I’ve been on the Gold Coast for the past few days attending the International Robot Olympiad on the Gold Coast, and all I can say is, far out brussel sprout.
Where do I start. I should probably begin with the competition (I wasn’t competing, only spectating and presenting). The competitors had to build, code, test and run their own rigs, and competed in a bunch of categories from maze orientation to battle games!
I was blown away with the tenacity, discipline, perseverance and imagination of these bot builders. They were completely focused on their objective, but also displayed a comradery amongst competition that is rarely seen, and while everyone was there to win, they were gracious in defeat. And then there was the wonderful lack of cynicism! No problem was too hard, and rather than argue over semantics or rules, they just got to work and solved the problems.
So let me tear down the process. Each competitor had to build their own bot. There were many kits, but also custom bots. This meant that there was this indoor basketball court filled with desks that had been set up as bot stations, with botgineers toiling away with screw drivers, hammers, soldering irons, you name it!
Then there was the software! Again, a mix of hardcore C being developed in Programmers Notepad, to those using Visual Studio and .NET, to the 4GL’ers! All being compiled and downloaded to rigs via wireless RF, bluetooth or umbilicals (cables for comms and power). And what does a botgineer do while your latest bio-ware is being downloaded?? Play PSP off course!
What the I hear you say? Damn right. Average age of competitors… 8 years old!
Then there was the Academic breakout sessions, which were nothing short of mind blowing! Discussions ranged from Robotics Genome projects, to emerging data structures for robotic software development based on DNA principals.

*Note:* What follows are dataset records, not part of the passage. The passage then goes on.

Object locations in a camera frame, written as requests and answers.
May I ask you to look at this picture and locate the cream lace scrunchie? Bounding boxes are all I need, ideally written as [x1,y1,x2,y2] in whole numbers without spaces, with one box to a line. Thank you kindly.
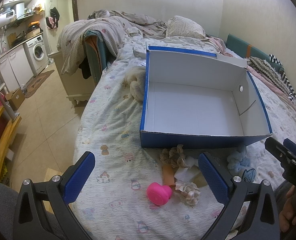
[175,181,201,206]

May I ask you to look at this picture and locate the pink squishy toy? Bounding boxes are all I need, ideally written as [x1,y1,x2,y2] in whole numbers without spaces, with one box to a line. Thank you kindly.
[146,182,172,206]

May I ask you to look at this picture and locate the person's right hand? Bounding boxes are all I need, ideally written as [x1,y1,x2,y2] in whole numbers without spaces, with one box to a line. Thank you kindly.
[279,185,296,233]

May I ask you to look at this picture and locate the striped knit blanket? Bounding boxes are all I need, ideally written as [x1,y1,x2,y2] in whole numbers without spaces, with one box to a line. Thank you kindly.
[247,54,296,110]

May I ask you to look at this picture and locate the blue white cardboard box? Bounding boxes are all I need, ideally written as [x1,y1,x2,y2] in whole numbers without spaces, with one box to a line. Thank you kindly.
[140,46,273,148]

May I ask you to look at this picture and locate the cardboard box on floor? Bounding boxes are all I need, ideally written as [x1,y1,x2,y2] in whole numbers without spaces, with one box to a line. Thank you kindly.
[5,88,25,111]

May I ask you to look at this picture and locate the brown door mat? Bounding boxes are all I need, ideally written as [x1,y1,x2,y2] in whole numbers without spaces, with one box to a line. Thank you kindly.
[23,70,54,99]

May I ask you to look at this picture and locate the teal headboard cushion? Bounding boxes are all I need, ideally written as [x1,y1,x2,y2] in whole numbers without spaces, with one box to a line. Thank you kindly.
[226,34,284,73]

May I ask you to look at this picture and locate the beige plush toy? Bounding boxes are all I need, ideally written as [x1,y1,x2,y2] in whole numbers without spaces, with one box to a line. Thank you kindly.
[124,66,146,102]

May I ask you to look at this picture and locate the pink blanket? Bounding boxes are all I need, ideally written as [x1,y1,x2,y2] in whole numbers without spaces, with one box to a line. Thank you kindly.
[208,36,233,57]

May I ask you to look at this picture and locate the white kitchen cabinet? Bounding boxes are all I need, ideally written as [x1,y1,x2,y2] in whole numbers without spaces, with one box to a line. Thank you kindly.
[0,45,34,92]

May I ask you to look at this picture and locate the checked grey duvet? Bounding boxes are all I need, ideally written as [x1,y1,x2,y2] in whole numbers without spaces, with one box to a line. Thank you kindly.
[57,9,167,75]

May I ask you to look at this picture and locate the teal orange folded blanket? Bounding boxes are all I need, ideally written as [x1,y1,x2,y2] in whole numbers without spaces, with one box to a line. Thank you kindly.
[78,30,116,85]

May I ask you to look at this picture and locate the white washing machine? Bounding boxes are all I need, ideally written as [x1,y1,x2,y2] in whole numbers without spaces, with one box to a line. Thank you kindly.
[23,34,49,76]

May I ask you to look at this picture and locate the floral pillow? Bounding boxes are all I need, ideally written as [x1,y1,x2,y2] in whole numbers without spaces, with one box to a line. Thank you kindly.
[166,15,207,40]

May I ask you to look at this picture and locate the hanging dark clothes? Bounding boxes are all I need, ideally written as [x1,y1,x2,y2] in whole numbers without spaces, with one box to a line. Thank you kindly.
[46,7,60,29]

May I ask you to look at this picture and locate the cream bed frame footboard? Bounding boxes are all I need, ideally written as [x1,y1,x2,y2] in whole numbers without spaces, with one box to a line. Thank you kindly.
[48,52,96,107]

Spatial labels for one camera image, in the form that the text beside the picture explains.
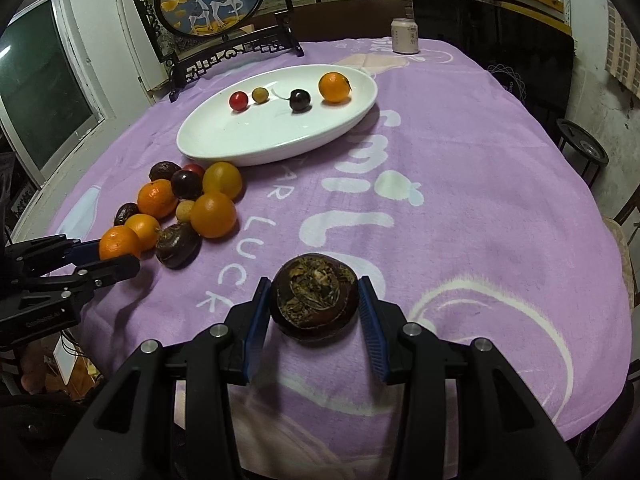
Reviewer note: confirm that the yellow-orange orange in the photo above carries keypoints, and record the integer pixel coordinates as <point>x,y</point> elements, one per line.
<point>224,178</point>

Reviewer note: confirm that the window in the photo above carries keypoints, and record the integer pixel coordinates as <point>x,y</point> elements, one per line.
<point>50,97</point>

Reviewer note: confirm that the dark cherry with stem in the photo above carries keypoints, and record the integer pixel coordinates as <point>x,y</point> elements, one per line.
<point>298,100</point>

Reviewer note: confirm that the purple tablecloth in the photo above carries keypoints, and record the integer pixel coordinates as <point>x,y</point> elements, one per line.
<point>449,195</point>

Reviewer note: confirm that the dark passion fruit lower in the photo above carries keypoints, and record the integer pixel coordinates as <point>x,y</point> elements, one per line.
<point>177,246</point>

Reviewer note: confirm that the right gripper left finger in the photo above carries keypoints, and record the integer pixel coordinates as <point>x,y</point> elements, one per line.
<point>248,324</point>

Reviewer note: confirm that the large dark passion fruit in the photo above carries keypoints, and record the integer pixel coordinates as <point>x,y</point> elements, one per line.
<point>313,297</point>

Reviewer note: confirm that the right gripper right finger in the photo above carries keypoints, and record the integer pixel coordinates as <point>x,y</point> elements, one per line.
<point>381,322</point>

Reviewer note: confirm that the small yellow-green longan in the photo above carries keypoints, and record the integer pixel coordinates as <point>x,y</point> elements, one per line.
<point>260,95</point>

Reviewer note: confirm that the round painted screen ornament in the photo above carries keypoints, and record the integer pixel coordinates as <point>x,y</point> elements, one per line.
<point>191,37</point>

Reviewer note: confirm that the dark plum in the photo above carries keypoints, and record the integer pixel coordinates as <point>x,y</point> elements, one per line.
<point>186,184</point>

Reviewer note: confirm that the orange tangerine lower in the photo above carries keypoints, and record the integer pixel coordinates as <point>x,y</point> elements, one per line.
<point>119,241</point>

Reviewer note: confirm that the orange tangerine with stem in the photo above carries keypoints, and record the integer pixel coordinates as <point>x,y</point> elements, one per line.
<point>157,199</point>

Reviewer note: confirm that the tan longan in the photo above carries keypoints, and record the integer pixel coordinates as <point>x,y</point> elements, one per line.
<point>184,211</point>

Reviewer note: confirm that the orange tangerine on plate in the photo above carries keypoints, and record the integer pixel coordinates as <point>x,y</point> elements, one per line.
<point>334,87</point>

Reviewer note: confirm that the orange tangerine middle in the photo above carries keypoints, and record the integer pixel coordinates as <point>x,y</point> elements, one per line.
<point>147,229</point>

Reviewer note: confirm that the black round stool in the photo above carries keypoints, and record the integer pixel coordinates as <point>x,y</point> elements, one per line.
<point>585,145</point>

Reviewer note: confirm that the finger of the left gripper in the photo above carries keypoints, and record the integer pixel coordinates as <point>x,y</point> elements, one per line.
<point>82,253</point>
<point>108,272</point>

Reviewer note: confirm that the dark passion fruit top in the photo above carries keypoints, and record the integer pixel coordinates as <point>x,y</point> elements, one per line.
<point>163,171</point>

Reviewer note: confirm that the large orange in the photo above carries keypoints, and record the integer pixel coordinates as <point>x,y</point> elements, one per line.
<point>213,215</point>

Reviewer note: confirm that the red cherry tomato top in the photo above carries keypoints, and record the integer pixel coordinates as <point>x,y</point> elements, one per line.
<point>195,168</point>

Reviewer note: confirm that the white oval plate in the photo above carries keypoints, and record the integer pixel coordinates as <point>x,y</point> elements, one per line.
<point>270,132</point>

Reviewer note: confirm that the red cherry tomato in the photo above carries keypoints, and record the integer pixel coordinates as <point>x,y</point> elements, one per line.
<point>195,168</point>
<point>238,101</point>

My favorite part though was the concept of the bi-centennial man. It was completely revolutionary, but essentially (I’m not going to even try to do it justice) is the concept of growth and learning in robots. Essentially, the idea that humans do not have a complete way to pass knowledge and experience down the generational tree. The future of robots is to create systems that can pass on learning from one generation to the other in a matter of seconds. Simple example, V1 of Kitchenbot has the ability to learn, so when it joins your family, it needs to learn how you like your eggs cooked. When V2 arrives 30 years down the track, and V1 is ready for “retirement”, V1 looks into V2’s eyes, and shazam, 30 years of learning (not just the knowledge, but the learning pathways) are zapped into V2. So although V2 is 0 years old from a manufacturing point of view, it is 30 years old from a knowledge point of view. So from V1 to V2 and so on, the concept of the bi-centennial robot becomes possible. A robot capable of housing millions of years of know-how and learning experience, which as you can appreciate, would be phenomenal.
Anyhoo, to all those spirited young botgineers, your breaths of imagination truly inspired the 8th IROC, and set the pace for the next generation of robotics!